Minimum operations to make GCD of array a multiple of k

In Minimum operations to make GCD of array a multiple of k problem, we have to perform minimum increment or decrement operations such that the gcd of the array is a multiple of k. In, this article we will provide an explanation with a C++ code.

Problem Description

Given an array of n integers and an integer k. You can perform increment and decrement operations on the array element any number of times. Find the minimum operations required to make the gcd of the array a multiple of k.

Solution Explanation

GCD is the greatest common divisor ie a number that divides every element of the array and leaves zero remainder. In this question we need to make GCD of the array multiple of k.
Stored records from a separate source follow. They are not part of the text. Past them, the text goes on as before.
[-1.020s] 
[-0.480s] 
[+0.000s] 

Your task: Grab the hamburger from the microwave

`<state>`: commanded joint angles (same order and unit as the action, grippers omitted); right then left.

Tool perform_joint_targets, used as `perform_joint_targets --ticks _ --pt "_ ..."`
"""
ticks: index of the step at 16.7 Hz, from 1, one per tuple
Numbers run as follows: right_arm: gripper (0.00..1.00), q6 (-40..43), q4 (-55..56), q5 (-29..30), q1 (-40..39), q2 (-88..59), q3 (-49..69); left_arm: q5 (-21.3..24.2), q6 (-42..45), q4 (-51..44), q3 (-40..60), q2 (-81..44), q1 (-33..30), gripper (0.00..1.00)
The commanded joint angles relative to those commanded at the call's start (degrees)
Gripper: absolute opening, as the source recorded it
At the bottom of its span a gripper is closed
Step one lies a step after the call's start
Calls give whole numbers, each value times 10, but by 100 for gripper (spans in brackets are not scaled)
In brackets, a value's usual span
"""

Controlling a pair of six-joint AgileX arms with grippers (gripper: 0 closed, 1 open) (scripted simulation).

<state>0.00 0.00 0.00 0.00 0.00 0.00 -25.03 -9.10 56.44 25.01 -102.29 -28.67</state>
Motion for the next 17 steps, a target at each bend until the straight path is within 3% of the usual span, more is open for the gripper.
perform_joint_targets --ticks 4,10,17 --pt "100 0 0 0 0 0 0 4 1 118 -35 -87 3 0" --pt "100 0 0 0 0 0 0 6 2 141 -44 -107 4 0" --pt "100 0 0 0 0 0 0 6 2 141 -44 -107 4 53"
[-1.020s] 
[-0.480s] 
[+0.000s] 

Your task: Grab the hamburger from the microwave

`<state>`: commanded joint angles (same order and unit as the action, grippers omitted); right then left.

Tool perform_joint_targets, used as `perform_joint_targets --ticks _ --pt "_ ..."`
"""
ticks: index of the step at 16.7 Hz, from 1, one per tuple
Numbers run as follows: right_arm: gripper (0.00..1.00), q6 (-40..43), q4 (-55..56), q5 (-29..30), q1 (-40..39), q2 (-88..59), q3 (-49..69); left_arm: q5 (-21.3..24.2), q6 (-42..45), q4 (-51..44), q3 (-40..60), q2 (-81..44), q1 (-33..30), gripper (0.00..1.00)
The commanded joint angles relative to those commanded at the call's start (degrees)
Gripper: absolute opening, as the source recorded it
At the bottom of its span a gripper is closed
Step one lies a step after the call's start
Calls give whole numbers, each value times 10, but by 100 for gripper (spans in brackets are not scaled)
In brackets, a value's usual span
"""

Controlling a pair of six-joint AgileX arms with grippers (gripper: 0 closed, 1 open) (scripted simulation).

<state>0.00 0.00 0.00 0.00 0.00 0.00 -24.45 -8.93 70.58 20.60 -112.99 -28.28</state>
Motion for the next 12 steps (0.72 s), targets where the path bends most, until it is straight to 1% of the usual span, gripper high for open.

So we will increment or decrement every element of the array to nearest multiple of k (greater or smaller).

Time Complexity – O(n)

Space Complexity – O(1)

Code

#include <bits/stdc++.h>
using namespace std;
int minimumOperations(int arr[], int n, int k)
{
    int operations = 0;

    for (int i = 0; i < n; i++)
    {
        if (arr[i] >= k)
            operations += min(arr[i] % k, k – arr[i] % k);
        else
            operations += (k – arr[i] % k);
    }

    return operations;
}
int main()
{
    int n, k;
    cin >> n >> k;
    int arr[n];
    for (int i = 0; i < n; i++)
        cin >> arr[i];

    cout << minimumOperations(arr, n, k) << endl;
    return 0;
}

Output

5 5
1 2 3 4 5
10

Explanation
1 -> 5 - 4 Operations
2 -> 5 - 3 Operations
3 -> 5 - 2 Operations
4 -> 5 - 1 Operations
5 -> 5 - 0 Operations